▶ **EXERCISE INSTRUCTIONS**
The entries are to be duplicated exactly, though any picture in them must be omitted.

[SOURCE DATA — start]

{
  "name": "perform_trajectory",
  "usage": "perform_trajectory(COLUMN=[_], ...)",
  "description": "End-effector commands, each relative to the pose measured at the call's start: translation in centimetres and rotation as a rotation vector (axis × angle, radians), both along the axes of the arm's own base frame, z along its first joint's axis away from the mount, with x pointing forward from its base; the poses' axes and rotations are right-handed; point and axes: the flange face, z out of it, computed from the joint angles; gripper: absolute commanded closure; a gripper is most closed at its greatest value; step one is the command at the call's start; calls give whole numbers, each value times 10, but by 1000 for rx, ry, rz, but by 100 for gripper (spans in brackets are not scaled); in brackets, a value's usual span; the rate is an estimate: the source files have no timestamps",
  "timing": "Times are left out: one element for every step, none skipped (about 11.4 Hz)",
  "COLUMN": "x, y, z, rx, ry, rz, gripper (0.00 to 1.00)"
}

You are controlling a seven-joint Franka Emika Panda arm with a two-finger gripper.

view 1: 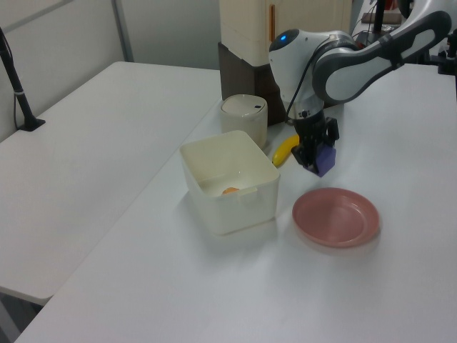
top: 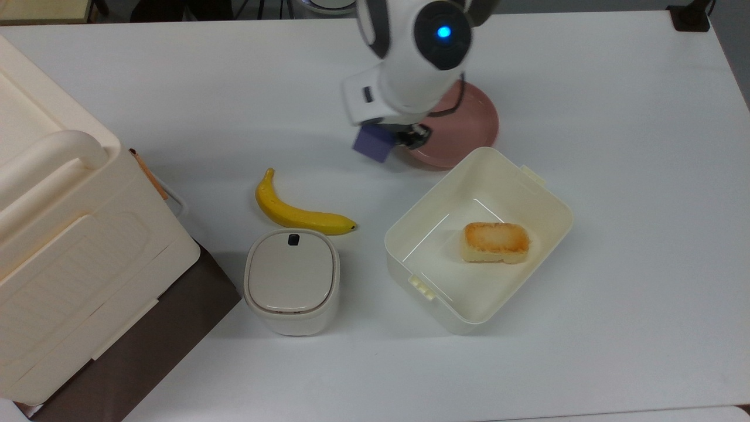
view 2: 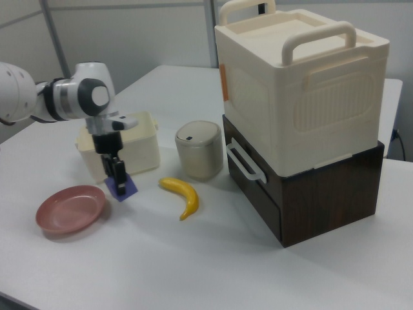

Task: Put the cube on the table
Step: 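Lift the purple cube off the plate and carry it toward the banana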

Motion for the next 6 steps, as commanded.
perform_trajectory(x=[2,2,2,3,3,3], y=[-39,-40,-42,-44,-43,-44], z=[4,2,3,3,3,3], rx=[-56,-71,-109,-118,-117,-117], ry=[-2,3,-6,-11,-13,-14], rz=[-32,-32,-21,-33,-33,-34], gripper=[42,0,0,0,0,0])
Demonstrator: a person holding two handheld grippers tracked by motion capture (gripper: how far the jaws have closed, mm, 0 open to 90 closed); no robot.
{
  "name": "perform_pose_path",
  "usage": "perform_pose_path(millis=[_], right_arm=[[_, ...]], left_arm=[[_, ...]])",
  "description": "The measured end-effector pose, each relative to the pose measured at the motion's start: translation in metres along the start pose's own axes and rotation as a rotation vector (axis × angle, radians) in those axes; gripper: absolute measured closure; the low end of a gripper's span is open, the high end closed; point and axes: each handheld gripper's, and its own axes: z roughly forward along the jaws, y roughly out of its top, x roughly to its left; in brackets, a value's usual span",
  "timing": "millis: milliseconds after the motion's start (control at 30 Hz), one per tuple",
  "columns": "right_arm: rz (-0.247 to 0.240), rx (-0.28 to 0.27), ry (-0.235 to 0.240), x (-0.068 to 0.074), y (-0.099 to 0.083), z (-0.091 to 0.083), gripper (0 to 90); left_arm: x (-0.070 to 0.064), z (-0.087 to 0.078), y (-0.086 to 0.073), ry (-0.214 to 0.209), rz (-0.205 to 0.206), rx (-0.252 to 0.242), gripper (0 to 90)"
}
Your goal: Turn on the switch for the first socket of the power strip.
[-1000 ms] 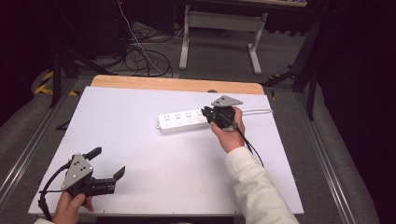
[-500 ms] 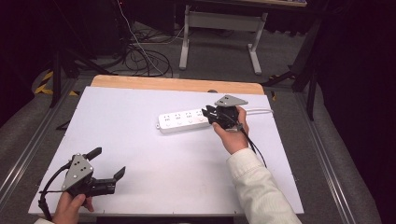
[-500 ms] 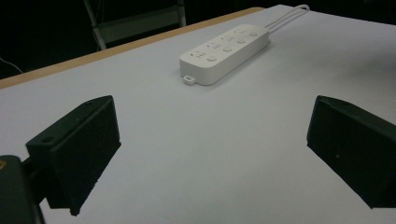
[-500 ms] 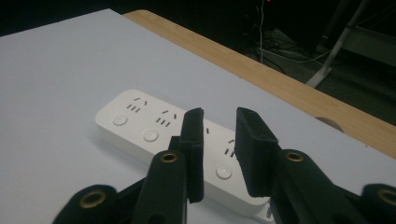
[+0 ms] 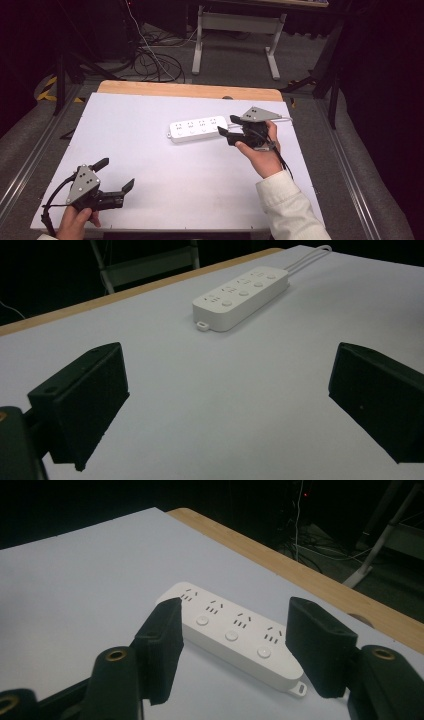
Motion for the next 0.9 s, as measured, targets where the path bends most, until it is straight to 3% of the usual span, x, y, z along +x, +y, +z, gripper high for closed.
perform_pose_path(millis=[433, 900], right_arm=[[0.025, -0.028, 0.051, 0.012, -0.021, -0.039, 30.4], [0.060, -0.026, 0.088, 0.021, -0.065, -0.065, 21.7]], left_arm=[[0.000, 0.000, 0.000, 0.001, -0.002, -0.002, 3.1], [0.001, -0.001, 0.000, 0.000, -0.008, -0.003, 3.1]])
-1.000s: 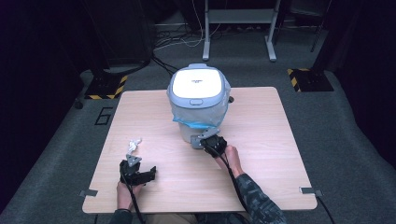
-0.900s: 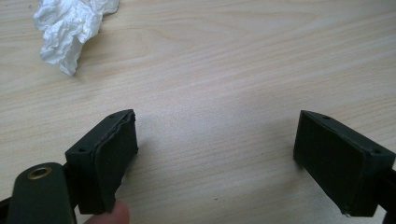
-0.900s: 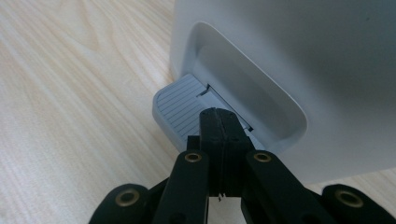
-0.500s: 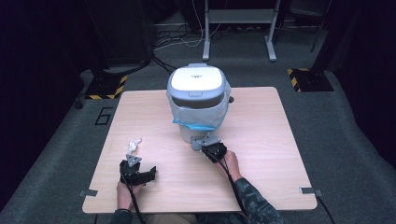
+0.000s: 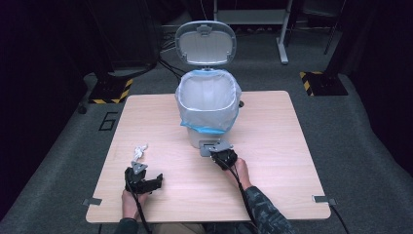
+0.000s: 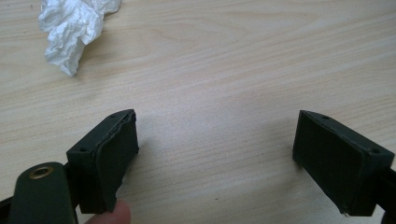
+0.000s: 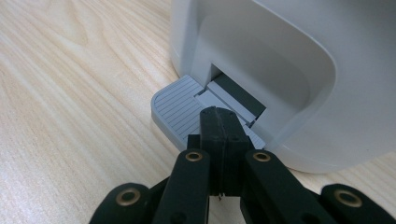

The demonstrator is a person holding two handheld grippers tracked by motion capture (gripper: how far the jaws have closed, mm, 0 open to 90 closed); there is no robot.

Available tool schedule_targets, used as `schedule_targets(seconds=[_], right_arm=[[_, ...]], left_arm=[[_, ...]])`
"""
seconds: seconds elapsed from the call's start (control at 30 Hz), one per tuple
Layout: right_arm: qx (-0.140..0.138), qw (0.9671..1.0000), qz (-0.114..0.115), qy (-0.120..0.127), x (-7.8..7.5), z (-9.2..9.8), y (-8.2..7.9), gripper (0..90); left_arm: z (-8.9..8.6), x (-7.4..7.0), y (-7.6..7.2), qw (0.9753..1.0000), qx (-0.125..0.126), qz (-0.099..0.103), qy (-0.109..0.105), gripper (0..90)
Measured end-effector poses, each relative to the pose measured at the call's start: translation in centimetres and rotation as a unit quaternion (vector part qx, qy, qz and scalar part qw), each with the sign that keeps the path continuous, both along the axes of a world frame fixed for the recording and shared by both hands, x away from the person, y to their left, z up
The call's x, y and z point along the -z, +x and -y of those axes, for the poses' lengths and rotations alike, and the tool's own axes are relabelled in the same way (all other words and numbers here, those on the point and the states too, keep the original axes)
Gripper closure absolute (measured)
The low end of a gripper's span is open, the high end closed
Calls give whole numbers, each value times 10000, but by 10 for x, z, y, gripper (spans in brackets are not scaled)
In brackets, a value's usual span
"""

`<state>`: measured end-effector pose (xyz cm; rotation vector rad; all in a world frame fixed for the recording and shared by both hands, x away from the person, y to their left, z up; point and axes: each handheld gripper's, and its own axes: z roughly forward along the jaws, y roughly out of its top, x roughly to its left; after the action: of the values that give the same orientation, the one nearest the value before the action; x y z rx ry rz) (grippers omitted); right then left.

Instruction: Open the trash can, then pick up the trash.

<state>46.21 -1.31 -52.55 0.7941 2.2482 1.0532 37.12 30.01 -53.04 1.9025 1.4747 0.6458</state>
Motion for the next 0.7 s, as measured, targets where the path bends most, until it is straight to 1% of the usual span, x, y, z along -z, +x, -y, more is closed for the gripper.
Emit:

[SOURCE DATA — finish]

▶ **EXPECTED OUTPUT**
{
  "name": "perform_trajectory",
  "usage": "perform_trajectory(COLUMN=[_], ...)",
  "description": "End-effector commands, each relative to the pose measured at the call's start: translation in centimetres and rotation as a rotation vector (axis × angle, radians), both along the axes of the arm's own base frame, z along its first joint's axis away from the mount, with x pointing forward from its base; the poses' axes and rotations are right-handed; point and axes: the flange face, z out of it, computed from the joint angles; gripper: absolute commanded closure; a gripper is most closed at its greatest value; step one is the command at the call's start; calls give whole numbers, each value times 10, but by 1000 for rx, ry, rz, but by 100 for gripper (spans in brackets are not scaled); in brackets, a value's usual span; the rate is an estimate: the source files have no timestamps",
  "timing": "Times are left out: one element for every step, none skipped (about 11.4 Hz)",
  "COLUMN": "x, y, z, rx, ry, rz, gripper (0.00 to 1.00)"
}

You are controlling a seven-joint Franka Emika Panda arm with a two-finger gripper.

view 1: 
top: 
view 2: 

Task: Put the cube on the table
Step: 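Lift the purple cube off the plate and carry it toward the banana
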
Motion for the next 6 steps, as commanded.
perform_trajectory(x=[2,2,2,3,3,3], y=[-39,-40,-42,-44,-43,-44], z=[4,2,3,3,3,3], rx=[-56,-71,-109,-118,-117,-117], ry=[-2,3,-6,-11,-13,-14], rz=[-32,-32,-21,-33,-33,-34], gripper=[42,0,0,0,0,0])
Demonstrator: a person holding two handheld grippers tracked by motion capture (gripper: how far the jaws have closed, mm, 0 open to 90 closed); no robot.
{
  "name": "perform_pose_path",
  "usage": "perform_pose_path(millis=[_], right_arm=[[_, ...]], left_arm=[[_, ...]])",
  "description": "The measured end-effector pose, each relative to the pose measured at the motion's start: translation in metres along the start pose's own axes and rotation as a rotation vector (axis × angle, radians) in those axes; gripper: absolute measured closure; the low end of a gripper's span is open, the high end closed; point and axes: each handheld gripper's, and its own axes: z roughly forward along the jaws, y roughly out of its top, x roughly to its left; in brackets, a value's usual span",
  "timing": "millis: milliseconds after the motion's start (control at 30 Hz), one per tuple",
  "columns": "right_arm: rz (-0.247 to 0.240), rx (-0.28 to 0.27), ry (-0.235 to 0.240), x (-0.068 to 0.074), y (-0.099 to 0.083), z (-0.091 to 0.083), gripper (0 to 90); left_arm: x (-0.070 to 0.064), z (-0.087 to 0.078), y (-0.086 to 0.073), ry (-0.214 to 0.209), rz (-0.205 to 0.206), rx (-0.252 to 0.242), gripper (0 to 90)"
}
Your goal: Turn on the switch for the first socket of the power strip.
[-1000 ms] 
[-500 ms] 
[-500 ms] 
[-500 ms] 
[+0 ms] 
Motion for the next 0.9 s, as measured, targets where the path bends most, until it is straight to 3% of the usual span, x, y, z along +x, +y, +z, gripper high for closed.
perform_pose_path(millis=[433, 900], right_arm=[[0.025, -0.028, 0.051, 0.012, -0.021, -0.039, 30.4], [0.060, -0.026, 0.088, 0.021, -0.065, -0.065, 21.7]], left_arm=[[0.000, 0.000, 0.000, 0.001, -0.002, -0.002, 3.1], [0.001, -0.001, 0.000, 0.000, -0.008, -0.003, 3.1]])
-1.000s: 
-0.900s: 
-0.900s: 
-0.500s: 
+0.000s: 
+0.000s: 
+0.000s: 

The demonstrator is a person holding two handheld grippers tracked by motion capture (gripper: how far the jaws have closed, mm, 0 open to 90 closed); there is no robot.

Available tool schedule_targets, used as `schedule_targets(seconds=[_], right_arm=[[_, ...]], left_arm=[[_, ...]])`
"""
seconds: seconds elapsed from the call's start (control at 30 Hz), one per tuple
Layout: right_arm: qx (-0.140..0.138), qw (0.9671..1.0000), qz (-0.114..0.115), qy (-0.120..0.127), x (-7.8..7.5), z (-9.2..9.8), y (-8.2..7.9), gripper (0..90); left_arm: z (-8.9..8.6), x (-7.4..7.0), y (-7.6..7.2), qw (0.9753..1.0000), qx (-0.125..0.126), qz (-0.099..0.103), qy (-0.109..0.105), gripper (0..90)
Measured end-effector poses, each relative to the pose measured at the call's start: translation in centimetres and rotation as a unit quaternion (vector part qx, qy, qz and scalar part qw), each with the sign that keeps the path continuous, both along the axes of a world frame fixed for the recording and shared by both hands, x away from the person, y to their left, z up
The call's x, y and z point along the -z, +x and -y of those axes, for the poses' lengths and rotations alike, and the tool's own axes are relabelled in the same way (all other words and numbers here, those on the point and the states too, keep the original axes)
Gripper closure absolute (measured)
The low end of a gripper's span is open, the high end closed
Calls give whole numbers, each value times 10000, but by 10 for x, z, y, gripper (spans in brackets are not scaled)
In brackets, a value's usual span
"""

`<state>`: measured end-effector pose (xyz cm; rotation vector rad; all in a world frame fixed for the recording and shared by both hands, x away from the person, y to their left, z up; point and axes: each handheld gripper's, and its own axes: z roughly forward along the jaws, y roughly out of its top, x roughly to its left; after the action: of the values that give the same orientation, the one nearest the value before the action; x y z rx ry rz) (grippers omitted); right then left.

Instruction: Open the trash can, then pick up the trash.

<state>46.21 -1.31 -52.55 0.7941 2.2482 1.0532 37.12 30.01 -53.04 1.9025 1.4747 0.6458</state>
Motion for the next 0.7 s, as measured, targets where the path bends most, until it is straight to 1% of the usual span, x, y, z along -z, +x, -y, more is closed for the gripper.
Emit:

Nothing more belongs to this exercise.